Hellmut Stern (1928-2020) © Archiv Stiftung Berliner Philharmoniker

Der frühere Konzertmeister der Berliner Philharmoniker, Hellmut Stern, eines der prägenden Orchestermitglieder in der Karajan-Ära, ist tot. Der Violinist sei am Samstag im Alter von 91 Jahren gestorben, teilten die Philharmoniker am Montag mit. Stern gehörte dem Orchester von 1961 bis 1994 an und war auch viele Jahre Mitglied im Philharmoniker-Vorstand.

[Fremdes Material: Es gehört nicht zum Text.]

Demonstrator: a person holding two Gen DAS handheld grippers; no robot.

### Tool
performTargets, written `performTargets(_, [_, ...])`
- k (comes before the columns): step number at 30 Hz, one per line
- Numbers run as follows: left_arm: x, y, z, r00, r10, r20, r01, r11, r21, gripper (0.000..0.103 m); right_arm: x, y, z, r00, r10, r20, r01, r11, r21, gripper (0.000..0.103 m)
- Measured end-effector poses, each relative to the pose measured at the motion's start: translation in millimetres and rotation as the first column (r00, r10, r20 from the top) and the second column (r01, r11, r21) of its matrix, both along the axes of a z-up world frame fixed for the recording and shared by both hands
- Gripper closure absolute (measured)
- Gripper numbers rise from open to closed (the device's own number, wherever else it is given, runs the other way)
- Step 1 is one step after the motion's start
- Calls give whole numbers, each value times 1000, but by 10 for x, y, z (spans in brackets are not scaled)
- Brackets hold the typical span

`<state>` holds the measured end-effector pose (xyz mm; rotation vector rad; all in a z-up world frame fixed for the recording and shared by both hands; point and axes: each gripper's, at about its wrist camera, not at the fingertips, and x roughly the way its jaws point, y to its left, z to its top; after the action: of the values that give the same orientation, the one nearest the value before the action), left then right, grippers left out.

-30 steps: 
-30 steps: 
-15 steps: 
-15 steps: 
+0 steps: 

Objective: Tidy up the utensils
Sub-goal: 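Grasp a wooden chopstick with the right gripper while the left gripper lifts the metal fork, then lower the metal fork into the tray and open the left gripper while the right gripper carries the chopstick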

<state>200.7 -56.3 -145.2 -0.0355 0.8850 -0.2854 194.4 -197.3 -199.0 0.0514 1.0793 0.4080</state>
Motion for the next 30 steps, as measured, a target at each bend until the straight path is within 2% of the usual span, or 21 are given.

Der aus einer jüdischen Familie aus Berlin stammende Musiker war nach den Novemberpogromen von 1938 mit seiner Familie nach Harbin in China geflüchtet. Dort unterstützte er seine Eltern mit Auftritten als Geiger und Pianist in Bars und auf Hochzeiten. “Wir hatten nichts außer unserer Leidenschaft für Musik”, sagte Stern in einem “taz”-Interview.

1949 konnte die Familie nach Israel ausreisen, wo Stern im Israel Philharmonic Orchestra spielte. Bei einer Europa-Tournee des Orchesters 1955 kehrte Stern zusammen zu einem kurzen Besuch nach Berlin zurück. Später zog er mit seinen Eltern in die USA, 1961 kehrte die Familie nach Berlin zurück, Stern trat in die Philharmoniker ein.

Sterns Rückkehr sei ein Zeichen für Aussöhnung und Vergeben gewesen, sagte Orchestervorstand Alexander Bader. Stern habe sich auch dafür eingesetzt, dass die Philharmoniker 1990 erstmals in Israel spielten, damals unter der Leitung des Dirigenten Daniel Barenboim. Jenseits des Konzertpodiums habe sich Stern besonders für die demokratische Selbstbestimmung des Orchesters eingesetzt.